4 мая 2017 года в ИК №5 был доставлен Абубакар Б. Три дня он находился в карантине и выполнял тяжелую мужскую работу.

- На четвертый день мне предложили мыть пол в дежурке, - говорит он. – Это не 106 статья, гласящая о привлечении осужденных к лишению свободы к работам без оплаты труда. Нигде не написано, что осужденные в штате у сотрудников ИК должны мыть полы. Но они принуждают, издеваются над тобой и все это записывают на видеорегистратор в качестве унижения. Я не отказывался от выполнения работ. Комиссии, в которой сидит начальник колонии Трофимов и его заместители, я говорил: «Дайте мне любую мужскую работу, и я ее сделаю, но пол мыть не буду». Я говорил об этом Трофимову, он мне отвечал «Это тебе не Россия и не Москва. Это Мордовия! Мне – начальнику колонии поверят больше, чем тебе – заключенному».

По словам осужденных руководство колонии «по бумагам» оформляет все очень грамотно и по закону, но по факту они искажают действительность. Для того, чтобы «сломить» Абубакара его часто приковывали наручниками и били, периодически задавая вопрос: «Будешь мыть полы или нет?». Трофимов сам принимал участие в избиениях. Бил дубинками.

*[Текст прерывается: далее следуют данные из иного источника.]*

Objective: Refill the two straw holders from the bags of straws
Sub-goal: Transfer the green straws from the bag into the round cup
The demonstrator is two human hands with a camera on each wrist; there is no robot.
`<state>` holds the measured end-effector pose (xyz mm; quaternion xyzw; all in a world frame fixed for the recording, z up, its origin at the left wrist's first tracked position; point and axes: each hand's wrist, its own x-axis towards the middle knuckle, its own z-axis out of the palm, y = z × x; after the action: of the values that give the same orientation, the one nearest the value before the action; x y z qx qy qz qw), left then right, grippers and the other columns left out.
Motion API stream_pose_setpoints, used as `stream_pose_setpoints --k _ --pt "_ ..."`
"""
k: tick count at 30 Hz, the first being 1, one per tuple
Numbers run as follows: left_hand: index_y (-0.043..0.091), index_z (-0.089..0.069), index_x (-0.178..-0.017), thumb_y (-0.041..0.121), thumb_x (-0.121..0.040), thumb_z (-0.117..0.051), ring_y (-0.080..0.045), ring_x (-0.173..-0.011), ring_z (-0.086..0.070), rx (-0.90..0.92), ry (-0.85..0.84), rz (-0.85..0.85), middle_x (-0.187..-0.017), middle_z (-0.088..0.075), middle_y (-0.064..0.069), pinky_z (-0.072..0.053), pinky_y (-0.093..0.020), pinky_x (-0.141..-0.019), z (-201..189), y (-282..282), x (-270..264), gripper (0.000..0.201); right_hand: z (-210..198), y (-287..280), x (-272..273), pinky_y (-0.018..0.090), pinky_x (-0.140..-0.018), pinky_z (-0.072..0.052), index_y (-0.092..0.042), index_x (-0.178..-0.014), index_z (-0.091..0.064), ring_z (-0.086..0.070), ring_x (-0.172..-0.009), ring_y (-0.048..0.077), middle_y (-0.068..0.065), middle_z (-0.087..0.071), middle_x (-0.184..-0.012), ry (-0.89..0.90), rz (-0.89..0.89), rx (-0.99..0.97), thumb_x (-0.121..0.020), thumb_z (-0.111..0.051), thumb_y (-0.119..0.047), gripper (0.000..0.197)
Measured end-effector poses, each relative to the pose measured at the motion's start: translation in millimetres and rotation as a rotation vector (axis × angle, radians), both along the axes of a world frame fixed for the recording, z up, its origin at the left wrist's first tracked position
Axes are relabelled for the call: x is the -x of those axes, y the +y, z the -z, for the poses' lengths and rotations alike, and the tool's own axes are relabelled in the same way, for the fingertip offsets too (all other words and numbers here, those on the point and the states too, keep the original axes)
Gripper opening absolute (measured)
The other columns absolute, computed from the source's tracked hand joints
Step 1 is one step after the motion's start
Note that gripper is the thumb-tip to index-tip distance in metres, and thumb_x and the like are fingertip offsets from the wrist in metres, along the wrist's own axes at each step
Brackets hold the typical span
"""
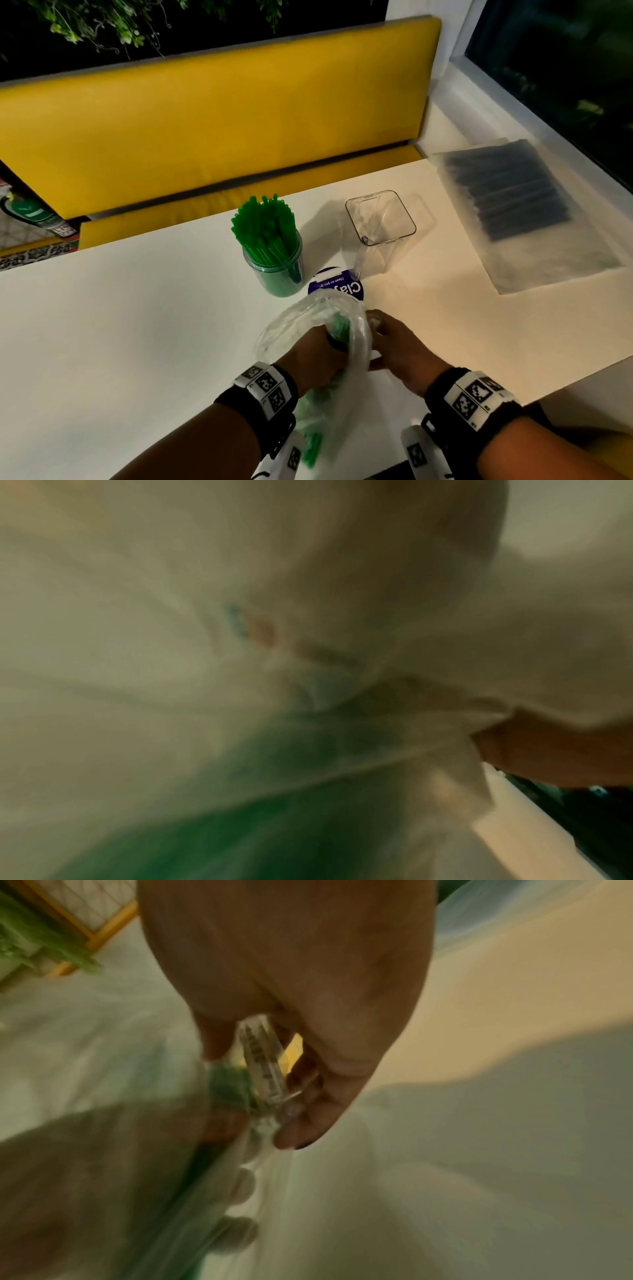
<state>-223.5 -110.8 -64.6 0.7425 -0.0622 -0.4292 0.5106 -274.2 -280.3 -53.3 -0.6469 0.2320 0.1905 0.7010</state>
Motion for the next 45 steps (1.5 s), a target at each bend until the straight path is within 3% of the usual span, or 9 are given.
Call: stream_pose_setpoints --k 5,8,12,16,19,25,29,38,45 --pt "0.016 -0.067 -0.082 0.013 -0.081 -0.067 -0.015 -0.053 -0.057 -0.013 0.12 -0.105 -0.062 -0.064 -0.001 -0.049 -0.028 -0.051 -9 4 0 0.003 0 -16 -2 0.031 -0.055 -0.051 -0.005 -0.09 -0.065 -0.062 -0.056 0.016 0.013 -0.062 -0.073 -0.005 0.074 0.187 -0.092 -0.047 0.009 0.023" --pt "0.017 -0.066 -0.079 0.015 -0.074 -0.074 -0.012 -0.053 -0.054 0.021 0.109 -0.118 -0.062 -0.06 0.0 -0.045 -0.023 -0.052 -12 9 -8 0.01 6 -29 3 0.031 -0.074 -0.051 -0.027 -0.106 -0.057 -0.063 -0.087 0.019 0.006 -0.063 -0.107 0.029 0.02 0.469 -0.093 -0.047 -0.001 0.031" --pt "0.02 -0.073 -0.087 0.014 -0.08 -0.077 -0.012 -0.058 -0.061 -0.081 0.019 -0.008 -0.067 -0.068 0.002 -0.052 -0.023 -0.059 -15 4 -12 0.01 -15 -25 3 0.02 -0.098 -0.038 -0.045 -0.135 -0.042 -0.045 -0.126 0.001 -0.014 -0.044 -0.143 -0.366 -0.009 0.439 -0.094 -0.045 -0.016 0.05" --pt "0.024 -0.067 -0.079 0.016 -0.082 -0.076 -0.004 -0.057 -0.056 -0.086 -0.157 0.063 -0.067 -0.066 0.009 -0.047 -0.022 -0.062 -29 -1 -11 0.013 -14 -10 -12 0.017 -0.1 -0.038 -0.042 -0.132 -0.049 -0.048 -0.114 -0.018 -0.024 -0.053 -0.13 -0.425 -0.318 0.538 -0.1 -0.045 -0.04 0.032" --pt "0.016 -0.069 -0.084 0.01 -0.086 -0.073 -0.005 -0.064 -0.06 0.066 -0.203 -0.083 -0.078 -0.072 0.002 -0.048 -0.019 -0.065 -56 9 -14 0.007 -1 -12 -17 0.025 -0.089 -0.042 -0.029 -0.117 -0.063 -0.057 -0.097 -0.001 -0.012 -0.062 -0.105 -0.418 -0.109 0.719 -0.1 -0.046 -0.021 0.025" --pt "0.021 -0.068 -0.082 0.002 -0.093 -0.063 -0.028 -0.08 -0.069 0.479 -0.407 -0.375 -0.078 -0.071 -0.014 -0.057 -0.037 -0.079 -138 42 -39 0.022 -12 -6 -24 0.032 -0.085 -0.046 -0.029 -0.127 -0.053 -0.058 -0.099 0.022 0.004 -0.054 -0.111 -0.129 -0.319 1.025 -0.101 -0.033 -0.041 0.035" --pt "0.02 -0.064 -0.088 0.005 -0.092 -0.059 -0.031 -0.076 -0.062 0.7 -0.491 -0.623 -0.074 -0.063 -0.011 -0.055 -0.048 -0.079 -181 62 -71 0.017 -54 17 -35 0.032 -0.071 -0.053 -0.027 -0.117 -0.06 -0.061 -0.092 0.021 0.001 -0.056 -0.111 -0.489 -0.366 1.297 -0.095 -0.045 -0.041 0.03" --pt "0.01 -0.056 -0.086 0.007 -0.097 -0.058 -0.032 -0.068 -0.054 0.568 -0.666 -0.747 -0.071 -0.055 -0.017 -0.047 -0.041 -0.065 -178 58 -120 0.012 -75 62 -122 0.035 -0.072 -0.051 -0.022 -0.117 -0.061 -0.065 -0.093 0.029 0.004 -0.046 -0.139 -0.49 -0.581 1.308 -0.097 -0.042 -0.035 0.03" --pt "0.001 -0.053 -0.094 0.005 -0.098 -0.058 -0.027 -0.065 -0.054 0.534 -0.745 -0.855 -0.072 -0.055 -0.016 -0.046 -0.033 -0.058 -163 52 -141 0.008 -68 60 -138 0.028 -0.061 -0.038 -0.021 -0.092 -0.064 -0.06 -0.077 0.019 -0.004 -0.058 -0.096 -0.553 -0.619 1.213 -0.096 -0.048 -0.042 0.027"
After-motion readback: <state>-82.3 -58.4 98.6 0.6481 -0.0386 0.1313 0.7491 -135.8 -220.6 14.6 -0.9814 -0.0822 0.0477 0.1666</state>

Когда не было начальника колонии, заключенных били его «заместители».

- В период Рамадана меня посадили в помещение напротив «дежурки», которое называется «козлодеркой», - пояснил мужчина. – Там я сидел пять суток без еды. Я держал пост, а на разговение мне давали свинину. Я от нее отказывался. На что мне говорили: «Если хочешь есть – ешь, не хочешь – не ешь». Хорошо, что в «козлодерке» был сломанный кран, и я в момент разговения просто пил воду из этого крана, но ничего не ел.

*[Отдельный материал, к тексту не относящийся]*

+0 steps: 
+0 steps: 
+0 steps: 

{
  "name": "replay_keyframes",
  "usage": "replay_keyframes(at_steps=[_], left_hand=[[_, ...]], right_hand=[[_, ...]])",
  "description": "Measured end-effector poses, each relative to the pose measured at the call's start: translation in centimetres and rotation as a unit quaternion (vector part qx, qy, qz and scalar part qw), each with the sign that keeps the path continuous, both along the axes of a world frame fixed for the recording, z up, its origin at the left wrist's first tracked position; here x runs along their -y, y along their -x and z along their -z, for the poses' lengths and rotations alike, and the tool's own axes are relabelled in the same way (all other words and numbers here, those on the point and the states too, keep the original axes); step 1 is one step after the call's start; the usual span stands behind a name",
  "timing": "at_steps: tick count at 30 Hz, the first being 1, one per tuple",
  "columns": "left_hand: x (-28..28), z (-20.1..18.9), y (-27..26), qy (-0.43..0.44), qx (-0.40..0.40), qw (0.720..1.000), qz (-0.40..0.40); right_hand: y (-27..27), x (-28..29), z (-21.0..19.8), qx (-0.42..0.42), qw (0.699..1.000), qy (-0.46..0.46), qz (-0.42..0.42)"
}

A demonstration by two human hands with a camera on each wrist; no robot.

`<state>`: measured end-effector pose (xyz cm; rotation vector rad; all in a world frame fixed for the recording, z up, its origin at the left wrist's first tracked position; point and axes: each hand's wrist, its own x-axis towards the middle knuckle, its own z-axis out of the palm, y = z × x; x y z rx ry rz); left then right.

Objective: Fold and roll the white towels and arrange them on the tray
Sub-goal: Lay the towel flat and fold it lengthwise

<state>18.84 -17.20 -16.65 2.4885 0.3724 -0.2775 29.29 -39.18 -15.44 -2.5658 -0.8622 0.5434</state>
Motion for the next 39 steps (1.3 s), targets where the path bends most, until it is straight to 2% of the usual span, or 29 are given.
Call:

Абубакар неоднократно сам видел, как сотрудники ИК №5 избивают заключенных. По словам мужчины, иногда заключенного выводили на задний двор и делали звук громкоговорителя громче, чтобы заглушить крики.

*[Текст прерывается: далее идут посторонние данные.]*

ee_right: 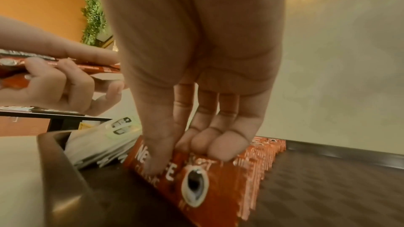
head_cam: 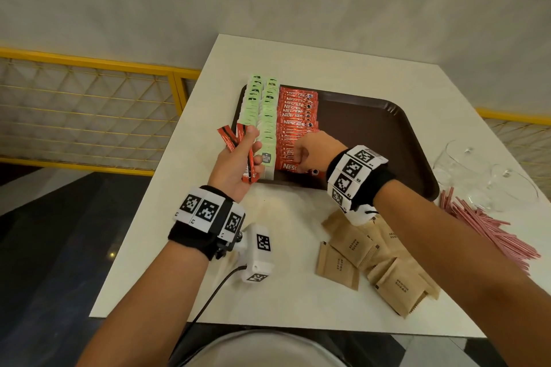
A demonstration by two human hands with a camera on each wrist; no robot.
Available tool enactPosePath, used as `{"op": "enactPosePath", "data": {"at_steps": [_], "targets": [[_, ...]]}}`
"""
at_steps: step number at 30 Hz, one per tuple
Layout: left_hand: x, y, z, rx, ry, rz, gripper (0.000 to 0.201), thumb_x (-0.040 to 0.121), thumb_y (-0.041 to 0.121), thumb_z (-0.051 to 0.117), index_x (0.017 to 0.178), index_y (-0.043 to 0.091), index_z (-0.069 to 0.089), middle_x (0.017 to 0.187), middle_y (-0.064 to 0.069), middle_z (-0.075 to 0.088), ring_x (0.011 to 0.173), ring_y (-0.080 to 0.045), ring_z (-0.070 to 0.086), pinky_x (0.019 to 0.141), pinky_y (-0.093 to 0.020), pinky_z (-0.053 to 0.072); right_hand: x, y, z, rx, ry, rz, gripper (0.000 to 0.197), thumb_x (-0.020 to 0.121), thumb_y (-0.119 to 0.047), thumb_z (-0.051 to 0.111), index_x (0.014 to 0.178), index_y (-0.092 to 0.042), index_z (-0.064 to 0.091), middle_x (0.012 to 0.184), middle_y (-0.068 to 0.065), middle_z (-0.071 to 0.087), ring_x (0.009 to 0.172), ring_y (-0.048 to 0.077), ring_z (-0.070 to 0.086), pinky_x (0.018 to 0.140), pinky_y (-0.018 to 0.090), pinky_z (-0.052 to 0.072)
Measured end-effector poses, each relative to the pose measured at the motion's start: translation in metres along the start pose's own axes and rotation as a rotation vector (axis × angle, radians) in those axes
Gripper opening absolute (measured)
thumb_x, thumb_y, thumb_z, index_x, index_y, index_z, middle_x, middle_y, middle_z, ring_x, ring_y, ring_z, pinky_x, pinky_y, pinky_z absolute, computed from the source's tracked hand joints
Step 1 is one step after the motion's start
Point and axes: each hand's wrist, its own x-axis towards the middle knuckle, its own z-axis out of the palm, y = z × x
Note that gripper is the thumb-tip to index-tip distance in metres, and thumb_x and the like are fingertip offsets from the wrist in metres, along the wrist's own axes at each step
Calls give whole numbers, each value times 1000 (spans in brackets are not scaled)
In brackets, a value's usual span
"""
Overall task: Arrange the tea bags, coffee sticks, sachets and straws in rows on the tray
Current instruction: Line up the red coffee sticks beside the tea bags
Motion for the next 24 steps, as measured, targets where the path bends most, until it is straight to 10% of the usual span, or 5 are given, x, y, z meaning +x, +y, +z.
{"op": "enactPosePath", "data": {"at_steps": [24], "targets": [[-6, 6, 5, 12, -98, -58, 27, 96, 40, 44, 95, 21, 64, 64, 5, 50, 45, -5, 49, 44, -18, 41, 0, -5, 3, 77, 190, -184, 14, 84, -19, 67, 92, -9, 60, 83, -5, 53, 75, 10, 48, 66, 20, 35]]}}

- А мы все равно слышали, как бьют заключенного. Чтобы оказать ему какую-то поддержку, мы начинали бить по дверям, либо кто-то совершал членовредительство. Так мы пытались им помочь, - заявляет он.

«Общественники приходят проверять своих, до других им дела нет»

В лагере иногда появляются общественники Мордовии для проверки ситуации на месте, но под крышу они никогда не заходят.

- Они приходят проверить «своих», до других им дела нет, - утверждает Беслан А. – Если родственники направили в какой-то орган жалобу и в колонии уже знают, что едет комиссия или проверка, то того заключенного, «по чью душу» едет комиссия, отправляют в больничку. Вместо него руководство колонии берет свою «шестерку». Ему на одежду крепят нашивку с именем того, к кому едет комиссия. «Подставной» учит его данные и когда приезжает комиссия, выдает себя за другого заключенного. Его спрашивают: «Жалуешься?», он отвечает: «Нет, всем доволен».

Если у заключенных на столиках лежит литература религиозного характера или Священный Коран, то сотрудники колонии принципиально скидывают их на пол или в самый грязный угол камеры. При этом, ко всем просьбам заключенных не относится подобным образом к Корану, надзиратели остаются глухи.

- Частенько они заходили в тот момент, когда мы совершали молитву, - говорит Беслан А. – Если ты не поднимаешься, они наступают на коврик и кричат: «Вставай, собака!».

Анальгин является панацей от всех болезней в лечебно-профилактическом учреждении. Никаких других лекарств заключенным не выдают, несмотря на тяжесть недуга.

- Когда я отсидел три года и подходило время моего условно-досрочного освобождения, меня вызвал Трофимов, - вспоминает Беслан. - Он поинтересовался буду ли я подавать на УДО. Я ответил: «Буду». Он мне заявил: «Тогда я тебе устрою УДО». До этого у меня ни одного нарушения не было, а потом пошло одно за другим. Ну какой мне смысл при возможности досрочного освобождения нарушать правила или бунтовать?

Для того, чтобы поговорить с пожилой матерью, Беслан А. писал заявление о предоставлении возможности телефонного звонка на родном языке. Ему давали разрешение после долгого ожидания ответа, но звонки были короткими.

- Звонок прерывали. Мне говорили: «Мы не понимаем язык, на котором вы говорите». И я снова писал заявление и ждал месяцами разрешения на связь. А что еще остается делать? Не мог же я говорить со старенькой мамой на русском языке, она привыкла к родному, - недоумевает бывший осужденный.